Reference request: embedded Morse theory
I found the treatment in Goresky-MacPherson's book "Stratified Morse theory" (available from Goresky's webpage here) very enlightening. The focus is not on low-dimensional topology, but the treatment is very geometric.
The main set of ideas that you want to learn is the following description of an m-dimensional manifold Y sitting in $R^n$, in such a way that the standard height function is a Morse function when restricted to Y. Thus this function, say f, gives a handle decomposition of Y; as you pass a critical point of f|Y, you add an index k handle to Y. Simultaneously, you add a (k + n -m -1)-handle to the complement of Y. This is described in reasonable detail in Section 6.2 of the book of Gompf and Stipsicz, "An Introduction to 4-manifolds and Kirby Calculus".
I don't know the original source for this description; I learned it more or less as folklore.
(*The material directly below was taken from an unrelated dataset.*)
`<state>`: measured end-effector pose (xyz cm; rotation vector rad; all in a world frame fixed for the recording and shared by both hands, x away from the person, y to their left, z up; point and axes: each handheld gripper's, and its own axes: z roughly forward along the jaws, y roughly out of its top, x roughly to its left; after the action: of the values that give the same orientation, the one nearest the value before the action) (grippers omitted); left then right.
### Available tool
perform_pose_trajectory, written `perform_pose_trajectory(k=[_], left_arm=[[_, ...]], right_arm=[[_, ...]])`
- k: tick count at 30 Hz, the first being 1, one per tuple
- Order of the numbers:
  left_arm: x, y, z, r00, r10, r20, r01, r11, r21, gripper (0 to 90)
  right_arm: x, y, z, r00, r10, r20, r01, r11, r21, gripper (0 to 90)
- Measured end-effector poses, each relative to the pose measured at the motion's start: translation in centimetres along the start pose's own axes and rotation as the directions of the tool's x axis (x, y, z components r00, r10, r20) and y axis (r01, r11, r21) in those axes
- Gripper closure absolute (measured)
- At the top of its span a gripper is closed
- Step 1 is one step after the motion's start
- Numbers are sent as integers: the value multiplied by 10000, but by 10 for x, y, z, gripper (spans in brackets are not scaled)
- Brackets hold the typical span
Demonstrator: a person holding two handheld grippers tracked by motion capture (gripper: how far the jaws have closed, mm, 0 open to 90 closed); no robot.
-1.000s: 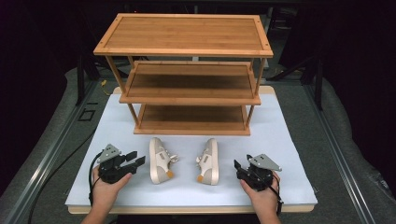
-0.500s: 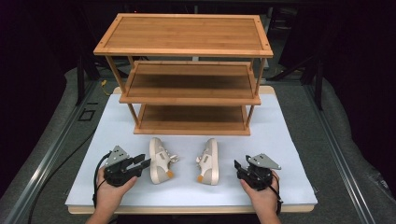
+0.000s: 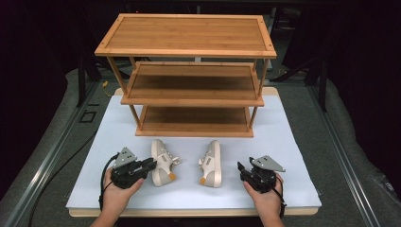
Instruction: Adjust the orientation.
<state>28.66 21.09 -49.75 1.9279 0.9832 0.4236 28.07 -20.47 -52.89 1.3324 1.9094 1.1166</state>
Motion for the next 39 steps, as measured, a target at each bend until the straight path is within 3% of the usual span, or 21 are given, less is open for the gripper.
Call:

The informal explanation that Kirby used to give of this involved sitting in a bathtub (I think the person in the bathtub was supposed to be Y) and watching the topology of the water change as it passed various critical points. (An alternate version, helpful for thinking about knots, was a wire in a bucket of water being filled up.) A nice example to think about is how to build a handle decomposition (or Heegaard splitting) of a knot complement. For instance, for a 2-bridge knot, you should see a handle decomposition with a 0-handle, two 1-handles, and a single 2-handle.
As a side remark, the term relative Morse theory, as I understood it, has to do with the study of the Morse function on a manifold Y induced by a Morse function on a larger manifold. In this form, it was extensively studied (in the PL case) in the 60's, in order to give results on embeddings. For instance, various theorems of the form "concordance implies isotopy" in high codimension are proved in this way.